# WORK REQUEST
Going down the data below, set down exactly the line with "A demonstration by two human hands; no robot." and each line after it through the line with "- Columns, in"; no other lines.

##### DATA EXCERPTS

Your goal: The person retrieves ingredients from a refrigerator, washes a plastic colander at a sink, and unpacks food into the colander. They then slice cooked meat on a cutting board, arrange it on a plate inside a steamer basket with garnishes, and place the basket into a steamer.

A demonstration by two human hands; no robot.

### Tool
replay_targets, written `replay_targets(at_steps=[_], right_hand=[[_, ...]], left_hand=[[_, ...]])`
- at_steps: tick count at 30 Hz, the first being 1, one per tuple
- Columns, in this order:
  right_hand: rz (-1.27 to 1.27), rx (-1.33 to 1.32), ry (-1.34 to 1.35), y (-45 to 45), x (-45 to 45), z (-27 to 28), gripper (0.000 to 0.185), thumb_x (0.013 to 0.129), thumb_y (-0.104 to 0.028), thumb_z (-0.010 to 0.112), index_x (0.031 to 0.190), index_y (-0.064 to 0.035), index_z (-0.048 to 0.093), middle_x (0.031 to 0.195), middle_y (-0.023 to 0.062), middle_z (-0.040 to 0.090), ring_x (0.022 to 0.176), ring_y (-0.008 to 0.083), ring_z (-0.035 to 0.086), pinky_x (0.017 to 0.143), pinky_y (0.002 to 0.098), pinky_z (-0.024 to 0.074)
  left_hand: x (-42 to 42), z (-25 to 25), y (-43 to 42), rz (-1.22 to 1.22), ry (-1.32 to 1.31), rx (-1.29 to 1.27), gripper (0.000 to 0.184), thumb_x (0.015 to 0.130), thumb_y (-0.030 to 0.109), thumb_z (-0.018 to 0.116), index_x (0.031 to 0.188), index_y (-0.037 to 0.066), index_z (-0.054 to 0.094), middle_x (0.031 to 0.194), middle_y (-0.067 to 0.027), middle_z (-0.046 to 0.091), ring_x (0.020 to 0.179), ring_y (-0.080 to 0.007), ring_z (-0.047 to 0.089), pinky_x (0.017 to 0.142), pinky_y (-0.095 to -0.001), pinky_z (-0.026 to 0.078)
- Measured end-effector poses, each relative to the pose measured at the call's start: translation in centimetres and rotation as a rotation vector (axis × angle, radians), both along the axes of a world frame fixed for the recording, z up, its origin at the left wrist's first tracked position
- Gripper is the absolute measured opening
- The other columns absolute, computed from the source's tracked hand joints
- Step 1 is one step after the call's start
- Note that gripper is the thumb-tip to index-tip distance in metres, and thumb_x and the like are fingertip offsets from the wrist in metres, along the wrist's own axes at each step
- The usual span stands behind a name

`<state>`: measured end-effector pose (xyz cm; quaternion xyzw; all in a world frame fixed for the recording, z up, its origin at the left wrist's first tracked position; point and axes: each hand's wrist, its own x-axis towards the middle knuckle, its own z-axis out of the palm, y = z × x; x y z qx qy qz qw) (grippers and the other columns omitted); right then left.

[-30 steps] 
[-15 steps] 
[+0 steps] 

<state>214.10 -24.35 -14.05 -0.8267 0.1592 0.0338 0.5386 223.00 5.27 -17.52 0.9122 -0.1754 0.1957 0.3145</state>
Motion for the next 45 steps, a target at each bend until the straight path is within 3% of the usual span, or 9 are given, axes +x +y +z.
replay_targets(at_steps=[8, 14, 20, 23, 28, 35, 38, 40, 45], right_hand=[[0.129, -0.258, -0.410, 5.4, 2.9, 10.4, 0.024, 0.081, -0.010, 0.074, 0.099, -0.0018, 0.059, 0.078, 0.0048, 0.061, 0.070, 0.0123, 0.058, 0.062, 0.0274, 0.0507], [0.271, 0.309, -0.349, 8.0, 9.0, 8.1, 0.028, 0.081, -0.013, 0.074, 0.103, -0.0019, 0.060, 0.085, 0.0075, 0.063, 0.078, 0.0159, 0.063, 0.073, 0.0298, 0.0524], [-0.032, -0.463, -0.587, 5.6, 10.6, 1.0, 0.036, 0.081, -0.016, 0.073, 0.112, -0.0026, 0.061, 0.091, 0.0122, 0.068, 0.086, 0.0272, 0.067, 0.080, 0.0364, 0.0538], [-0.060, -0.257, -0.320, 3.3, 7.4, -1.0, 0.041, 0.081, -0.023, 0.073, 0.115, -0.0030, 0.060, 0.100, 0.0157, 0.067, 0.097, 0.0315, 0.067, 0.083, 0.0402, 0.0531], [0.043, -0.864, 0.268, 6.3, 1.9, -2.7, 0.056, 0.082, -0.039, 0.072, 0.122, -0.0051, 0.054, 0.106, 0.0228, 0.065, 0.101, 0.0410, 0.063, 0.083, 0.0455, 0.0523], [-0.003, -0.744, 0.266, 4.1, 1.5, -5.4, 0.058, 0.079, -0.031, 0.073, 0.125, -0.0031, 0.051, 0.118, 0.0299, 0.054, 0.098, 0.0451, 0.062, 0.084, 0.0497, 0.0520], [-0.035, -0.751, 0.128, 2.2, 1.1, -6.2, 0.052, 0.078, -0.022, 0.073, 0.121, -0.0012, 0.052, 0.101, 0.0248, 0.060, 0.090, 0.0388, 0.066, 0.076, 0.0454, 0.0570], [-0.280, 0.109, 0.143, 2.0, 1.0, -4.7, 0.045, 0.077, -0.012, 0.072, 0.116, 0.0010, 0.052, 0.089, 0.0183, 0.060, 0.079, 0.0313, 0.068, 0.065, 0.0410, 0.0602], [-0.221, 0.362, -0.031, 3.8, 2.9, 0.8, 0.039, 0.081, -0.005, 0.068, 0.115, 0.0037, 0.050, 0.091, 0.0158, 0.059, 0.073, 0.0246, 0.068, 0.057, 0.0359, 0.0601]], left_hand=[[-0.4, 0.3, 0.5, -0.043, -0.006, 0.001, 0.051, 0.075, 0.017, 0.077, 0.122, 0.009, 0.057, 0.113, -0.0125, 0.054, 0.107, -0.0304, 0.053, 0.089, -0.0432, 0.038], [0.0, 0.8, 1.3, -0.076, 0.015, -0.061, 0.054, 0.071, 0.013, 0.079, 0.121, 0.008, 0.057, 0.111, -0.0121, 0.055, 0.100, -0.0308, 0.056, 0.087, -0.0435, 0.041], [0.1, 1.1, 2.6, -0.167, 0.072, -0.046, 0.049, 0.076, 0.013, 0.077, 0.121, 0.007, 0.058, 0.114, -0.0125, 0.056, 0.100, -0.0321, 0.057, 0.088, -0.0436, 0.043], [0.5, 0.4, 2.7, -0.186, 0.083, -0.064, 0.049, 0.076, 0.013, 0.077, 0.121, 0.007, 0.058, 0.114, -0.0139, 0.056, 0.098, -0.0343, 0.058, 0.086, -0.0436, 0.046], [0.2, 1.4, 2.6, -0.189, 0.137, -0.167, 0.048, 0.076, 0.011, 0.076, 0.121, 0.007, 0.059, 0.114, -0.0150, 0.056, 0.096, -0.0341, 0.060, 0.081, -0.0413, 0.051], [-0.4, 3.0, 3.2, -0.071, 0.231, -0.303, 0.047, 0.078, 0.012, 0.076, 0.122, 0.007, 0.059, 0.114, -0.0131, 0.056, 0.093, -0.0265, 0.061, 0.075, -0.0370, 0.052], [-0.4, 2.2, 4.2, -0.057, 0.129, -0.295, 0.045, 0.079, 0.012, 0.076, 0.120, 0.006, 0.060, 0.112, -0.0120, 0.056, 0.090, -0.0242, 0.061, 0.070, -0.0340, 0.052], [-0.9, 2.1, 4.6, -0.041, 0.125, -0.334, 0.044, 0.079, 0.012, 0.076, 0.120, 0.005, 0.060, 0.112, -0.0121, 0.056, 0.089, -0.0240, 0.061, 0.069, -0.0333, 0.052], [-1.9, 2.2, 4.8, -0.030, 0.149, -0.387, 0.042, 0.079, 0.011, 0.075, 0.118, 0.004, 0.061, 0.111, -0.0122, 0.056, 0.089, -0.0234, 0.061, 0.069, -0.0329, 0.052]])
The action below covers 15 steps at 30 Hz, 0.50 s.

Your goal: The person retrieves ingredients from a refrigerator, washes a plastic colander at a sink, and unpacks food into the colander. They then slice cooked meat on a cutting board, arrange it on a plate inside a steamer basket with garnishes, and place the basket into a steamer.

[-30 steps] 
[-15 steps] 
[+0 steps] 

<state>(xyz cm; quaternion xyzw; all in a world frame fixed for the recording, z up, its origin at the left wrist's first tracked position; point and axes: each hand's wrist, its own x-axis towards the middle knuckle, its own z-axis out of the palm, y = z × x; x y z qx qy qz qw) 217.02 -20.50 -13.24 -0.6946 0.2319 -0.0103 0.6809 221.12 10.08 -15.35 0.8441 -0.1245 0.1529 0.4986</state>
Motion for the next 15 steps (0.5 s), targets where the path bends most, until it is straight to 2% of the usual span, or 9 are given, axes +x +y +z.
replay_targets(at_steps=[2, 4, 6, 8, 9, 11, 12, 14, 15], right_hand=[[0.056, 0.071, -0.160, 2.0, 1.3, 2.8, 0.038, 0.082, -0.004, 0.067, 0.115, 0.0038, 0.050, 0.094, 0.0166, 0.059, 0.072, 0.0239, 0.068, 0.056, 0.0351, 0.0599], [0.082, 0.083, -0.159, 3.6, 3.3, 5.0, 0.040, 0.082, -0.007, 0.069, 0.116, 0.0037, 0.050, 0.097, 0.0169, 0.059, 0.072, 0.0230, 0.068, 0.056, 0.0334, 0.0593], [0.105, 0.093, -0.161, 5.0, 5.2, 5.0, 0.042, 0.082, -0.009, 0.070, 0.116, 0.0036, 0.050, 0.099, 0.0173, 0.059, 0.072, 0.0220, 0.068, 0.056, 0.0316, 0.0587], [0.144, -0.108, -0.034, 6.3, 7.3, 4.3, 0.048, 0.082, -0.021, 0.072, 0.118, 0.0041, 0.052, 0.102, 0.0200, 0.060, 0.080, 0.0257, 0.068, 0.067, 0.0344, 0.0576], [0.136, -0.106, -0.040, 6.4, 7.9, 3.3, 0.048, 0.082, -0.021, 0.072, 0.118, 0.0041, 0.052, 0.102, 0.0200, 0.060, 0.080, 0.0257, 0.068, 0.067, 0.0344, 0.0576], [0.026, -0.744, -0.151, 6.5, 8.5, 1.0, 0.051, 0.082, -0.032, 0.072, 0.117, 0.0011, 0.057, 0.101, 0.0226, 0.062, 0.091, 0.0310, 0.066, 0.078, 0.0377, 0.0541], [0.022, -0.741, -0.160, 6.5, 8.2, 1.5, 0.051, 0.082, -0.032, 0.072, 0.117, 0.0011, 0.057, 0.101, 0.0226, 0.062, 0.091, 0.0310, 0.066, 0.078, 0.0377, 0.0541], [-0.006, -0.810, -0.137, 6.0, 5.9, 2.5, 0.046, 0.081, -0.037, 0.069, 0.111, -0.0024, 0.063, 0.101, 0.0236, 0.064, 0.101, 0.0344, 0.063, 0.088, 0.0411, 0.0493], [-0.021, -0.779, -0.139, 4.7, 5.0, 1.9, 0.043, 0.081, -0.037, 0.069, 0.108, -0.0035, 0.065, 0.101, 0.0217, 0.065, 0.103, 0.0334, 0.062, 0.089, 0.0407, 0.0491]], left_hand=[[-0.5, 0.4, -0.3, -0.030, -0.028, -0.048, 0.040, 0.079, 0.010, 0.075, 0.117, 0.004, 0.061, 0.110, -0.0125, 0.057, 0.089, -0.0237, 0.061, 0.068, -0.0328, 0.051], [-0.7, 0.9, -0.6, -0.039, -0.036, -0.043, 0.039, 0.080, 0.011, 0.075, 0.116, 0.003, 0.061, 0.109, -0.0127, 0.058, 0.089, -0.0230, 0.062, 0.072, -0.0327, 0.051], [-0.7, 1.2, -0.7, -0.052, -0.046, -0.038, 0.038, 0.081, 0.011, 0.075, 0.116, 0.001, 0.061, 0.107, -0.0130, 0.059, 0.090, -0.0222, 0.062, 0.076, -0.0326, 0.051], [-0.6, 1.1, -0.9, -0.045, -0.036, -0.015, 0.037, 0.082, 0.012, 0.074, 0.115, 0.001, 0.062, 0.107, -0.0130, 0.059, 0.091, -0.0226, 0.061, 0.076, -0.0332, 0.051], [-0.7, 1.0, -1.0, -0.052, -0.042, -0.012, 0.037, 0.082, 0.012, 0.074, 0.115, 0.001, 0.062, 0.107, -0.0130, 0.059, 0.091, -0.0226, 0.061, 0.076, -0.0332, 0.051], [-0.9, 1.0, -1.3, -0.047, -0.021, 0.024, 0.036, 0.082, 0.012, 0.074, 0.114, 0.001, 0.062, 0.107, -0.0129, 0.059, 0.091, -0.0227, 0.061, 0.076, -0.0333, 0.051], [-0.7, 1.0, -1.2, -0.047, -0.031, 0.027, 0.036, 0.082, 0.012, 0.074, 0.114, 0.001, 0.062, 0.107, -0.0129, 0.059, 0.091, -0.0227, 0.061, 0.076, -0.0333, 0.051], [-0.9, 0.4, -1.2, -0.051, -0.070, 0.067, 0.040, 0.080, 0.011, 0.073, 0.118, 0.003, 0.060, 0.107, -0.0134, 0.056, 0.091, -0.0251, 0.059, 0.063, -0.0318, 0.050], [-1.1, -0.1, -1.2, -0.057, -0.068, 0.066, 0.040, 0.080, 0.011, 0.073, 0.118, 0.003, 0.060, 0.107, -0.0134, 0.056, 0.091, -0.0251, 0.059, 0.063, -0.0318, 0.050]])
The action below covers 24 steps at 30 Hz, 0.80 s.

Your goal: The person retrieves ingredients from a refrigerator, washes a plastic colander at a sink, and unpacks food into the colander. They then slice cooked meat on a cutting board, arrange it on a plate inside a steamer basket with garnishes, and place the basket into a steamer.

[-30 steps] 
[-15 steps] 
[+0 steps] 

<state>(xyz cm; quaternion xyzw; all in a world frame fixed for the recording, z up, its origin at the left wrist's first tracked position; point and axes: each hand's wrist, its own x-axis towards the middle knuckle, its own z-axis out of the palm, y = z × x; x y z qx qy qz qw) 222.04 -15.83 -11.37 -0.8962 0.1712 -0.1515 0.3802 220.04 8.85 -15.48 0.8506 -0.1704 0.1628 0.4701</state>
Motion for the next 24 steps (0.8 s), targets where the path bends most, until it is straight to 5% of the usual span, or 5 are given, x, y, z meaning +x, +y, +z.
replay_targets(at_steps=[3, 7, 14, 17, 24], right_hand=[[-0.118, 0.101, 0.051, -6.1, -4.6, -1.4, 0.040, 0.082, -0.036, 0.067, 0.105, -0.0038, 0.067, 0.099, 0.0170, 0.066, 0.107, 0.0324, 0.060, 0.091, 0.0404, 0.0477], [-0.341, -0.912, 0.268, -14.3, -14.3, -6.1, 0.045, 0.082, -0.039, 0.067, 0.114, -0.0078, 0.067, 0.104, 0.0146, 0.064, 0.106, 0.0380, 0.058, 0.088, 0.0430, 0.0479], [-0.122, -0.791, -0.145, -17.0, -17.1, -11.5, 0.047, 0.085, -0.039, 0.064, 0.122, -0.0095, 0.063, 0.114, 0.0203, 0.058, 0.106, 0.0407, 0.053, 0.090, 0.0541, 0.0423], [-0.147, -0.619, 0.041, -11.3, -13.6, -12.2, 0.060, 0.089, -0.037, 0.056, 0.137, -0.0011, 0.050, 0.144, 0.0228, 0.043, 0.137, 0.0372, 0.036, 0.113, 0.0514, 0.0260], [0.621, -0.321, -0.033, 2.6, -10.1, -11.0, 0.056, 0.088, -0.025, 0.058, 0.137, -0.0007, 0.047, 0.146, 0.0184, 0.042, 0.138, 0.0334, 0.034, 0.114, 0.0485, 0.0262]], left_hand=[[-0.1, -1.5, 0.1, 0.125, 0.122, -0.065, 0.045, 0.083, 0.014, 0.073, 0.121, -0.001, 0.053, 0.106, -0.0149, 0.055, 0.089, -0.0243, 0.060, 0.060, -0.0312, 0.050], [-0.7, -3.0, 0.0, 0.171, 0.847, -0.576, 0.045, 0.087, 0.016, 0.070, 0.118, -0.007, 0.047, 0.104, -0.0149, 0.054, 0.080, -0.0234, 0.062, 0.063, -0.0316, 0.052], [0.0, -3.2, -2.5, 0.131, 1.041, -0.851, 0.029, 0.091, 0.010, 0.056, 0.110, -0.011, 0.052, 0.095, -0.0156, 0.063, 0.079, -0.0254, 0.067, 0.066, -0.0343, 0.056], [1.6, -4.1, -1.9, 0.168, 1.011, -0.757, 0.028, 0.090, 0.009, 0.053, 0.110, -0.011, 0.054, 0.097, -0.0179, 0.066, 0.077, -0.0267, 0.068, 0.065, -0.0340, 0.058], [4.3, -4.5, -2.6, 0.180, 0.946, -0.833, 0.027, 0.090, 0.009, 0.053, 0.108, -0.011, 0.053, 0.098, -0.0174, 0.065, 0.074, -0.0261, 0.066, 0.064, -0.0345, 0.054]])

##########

# EXERCISE RESPONSE
A demonstration by two human hands; no robot.

### Tool
replay_targets, written `replay_targets(at_steps=[_], right_hand=[[_, ...]], left_hand=[[_, ...]])`
- at_steps: tick count at 30 Hz, the first being 1, one per tuple
- Columns, in this order:

The output requires no further additions.